Durante uma conferência promovida pelo Diário Económico, num hotel de Lisboa, Pedro Passos Coelho reiterou que o Estado será um "acionista passivo" dos bancos que eventualmente recorrerem a essa linha de recapitalização.
Segundo o primeiro-ministro, "será difícil que toda a banca dispense aceder a esta possibilidade" e os 12 mil milhões "serão suficientes para acorrer a esta necessidade de recapitalização dos bancos" que, sublinhou, vai "ocorrer em toda Europa" e não "estritamente em Portugal".
"O Estado será um agente passivo"
Questionado sobre este assunto, o primeiro-ministro fez questão de "garantir" que, em caso de recurso a esta linha de capitalização, "o Estado não tenciona envolver-se na gestão dos bancos, não tenciona nacionalizar bancos nem ser dono de bancos".

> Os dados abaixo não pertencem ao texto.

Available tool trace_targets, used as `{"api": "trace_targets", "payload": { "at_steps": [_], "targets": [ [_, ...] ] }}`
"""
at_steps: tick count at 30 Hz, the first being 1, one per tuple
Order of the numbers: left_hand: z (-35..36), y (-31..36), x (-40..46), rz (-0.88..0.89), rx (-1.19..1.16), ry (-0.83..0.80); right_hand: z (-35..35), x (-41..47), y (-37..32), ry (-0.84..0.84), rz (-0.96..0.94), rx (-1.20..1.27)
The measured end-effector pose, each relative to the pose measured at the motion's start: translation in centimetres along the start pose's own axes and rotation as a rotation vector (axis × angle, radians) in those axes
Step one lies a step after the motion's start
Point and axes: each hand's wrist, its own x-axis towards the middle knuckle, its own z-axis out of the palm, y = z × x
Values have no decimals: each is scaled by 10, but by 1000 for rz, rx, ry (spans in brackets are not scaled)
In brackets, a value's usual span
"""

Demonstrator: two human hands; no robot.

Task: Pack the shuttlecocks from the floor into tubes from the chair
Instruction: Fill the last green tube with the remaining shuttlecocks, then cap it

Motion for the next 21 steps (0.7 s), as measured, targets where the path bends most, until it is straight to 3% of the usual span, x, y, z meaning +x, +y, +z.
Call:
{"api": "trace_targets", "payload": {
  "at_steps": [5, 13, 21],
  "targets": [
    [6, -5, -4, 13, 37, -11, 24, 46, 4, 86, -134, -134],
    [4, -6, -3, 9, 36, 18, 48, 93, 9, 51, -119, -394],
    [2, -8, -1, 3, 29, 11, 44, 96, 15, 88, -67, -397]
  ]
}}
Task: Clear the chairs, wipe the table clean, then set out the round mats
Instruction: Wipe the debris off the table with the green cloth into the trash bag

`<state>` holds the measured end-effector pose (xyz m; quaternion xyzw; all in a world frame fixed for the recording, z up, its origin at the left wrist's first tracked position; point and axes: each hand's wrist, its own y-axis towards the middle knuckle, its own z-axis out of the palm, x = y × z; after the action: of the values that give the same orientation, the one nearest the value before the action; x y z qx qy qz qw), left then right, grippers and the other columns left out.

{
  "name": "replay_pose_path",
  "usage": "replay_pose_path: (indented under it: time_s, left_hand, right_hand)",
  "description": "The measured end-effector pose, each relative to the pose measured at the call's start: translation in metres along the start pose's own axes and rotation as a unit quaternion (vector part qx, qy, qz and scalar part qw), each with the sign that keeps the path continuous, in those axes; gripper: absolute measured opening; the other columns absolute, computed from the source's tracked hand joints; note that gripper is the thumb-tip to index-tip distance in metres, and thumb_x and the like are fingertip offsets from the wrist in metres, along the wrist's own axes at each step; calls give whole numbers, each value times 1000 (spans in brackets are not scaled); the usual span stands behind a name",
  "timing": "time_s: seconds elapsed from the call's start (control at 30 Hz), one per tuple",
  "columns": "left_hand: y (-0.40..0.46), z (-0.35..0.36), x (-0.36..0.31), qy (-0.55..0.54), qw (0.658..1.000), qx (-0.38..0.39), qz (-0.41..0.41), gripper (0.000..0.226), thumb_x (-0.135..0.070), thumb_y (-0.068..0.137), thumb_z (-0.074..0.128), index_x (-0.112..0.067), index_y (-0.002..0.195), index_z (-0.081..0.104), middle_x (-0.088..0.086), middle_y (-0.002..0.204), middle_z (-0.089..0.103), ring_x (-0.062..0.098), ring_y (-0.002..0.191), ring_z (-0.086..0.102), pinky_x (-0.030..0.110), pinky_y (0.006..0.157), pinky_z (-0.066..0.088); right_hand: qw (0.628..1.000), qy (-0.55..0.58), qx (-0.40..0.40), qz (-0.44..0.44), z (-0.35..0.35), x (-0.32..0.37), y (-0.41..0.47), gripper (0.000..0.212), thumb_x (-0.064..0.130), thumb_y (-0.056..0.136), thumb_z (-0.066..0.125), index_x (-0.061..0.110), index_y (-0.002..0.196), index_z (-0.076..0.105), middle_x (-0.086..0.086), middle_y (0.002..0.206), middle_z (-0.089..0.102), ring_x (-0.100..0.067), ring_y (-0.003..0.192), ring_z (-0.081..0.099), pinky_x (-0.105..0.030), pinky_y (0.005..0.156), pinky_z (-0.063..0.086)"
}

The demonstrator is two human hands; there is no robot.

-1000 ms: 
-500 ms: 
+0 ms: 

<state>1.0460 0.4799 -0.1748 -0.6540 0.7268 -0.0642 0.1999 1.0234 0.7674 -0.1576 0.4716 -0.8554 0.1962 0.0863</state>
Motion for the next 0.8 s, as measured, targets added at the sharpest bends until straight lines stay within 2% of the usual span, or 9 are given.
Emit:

"O Estado será um agente passivo, o que não quer dizer que não transporte recomendações, como aquelas que foram feitas em termos europeus, de não distribuição de dividendos no caso de dinheiro público ser injetado no capital dos bancos, isso parece-me evidente", acrescentou.
Passos Coelho sublinhou que os 12 mil milhões que poderão ser injetados na banca nacional são fornecidos pelo programa de assistência económica e financeira a Portugal, "mas, em todo o caso, é dinheiro público, é dinheiro que o Estado terá de pagar e, portanto, para todos os efeitos, será dinheiro dos contribuintes".
Antes, na sua intervenção inicial, o primeiro-ministro referiu que teria preferido que a recapitalização da banca "não estivesse diretamente associada à exposição dos bancos à dívida soberana dos estados europeus".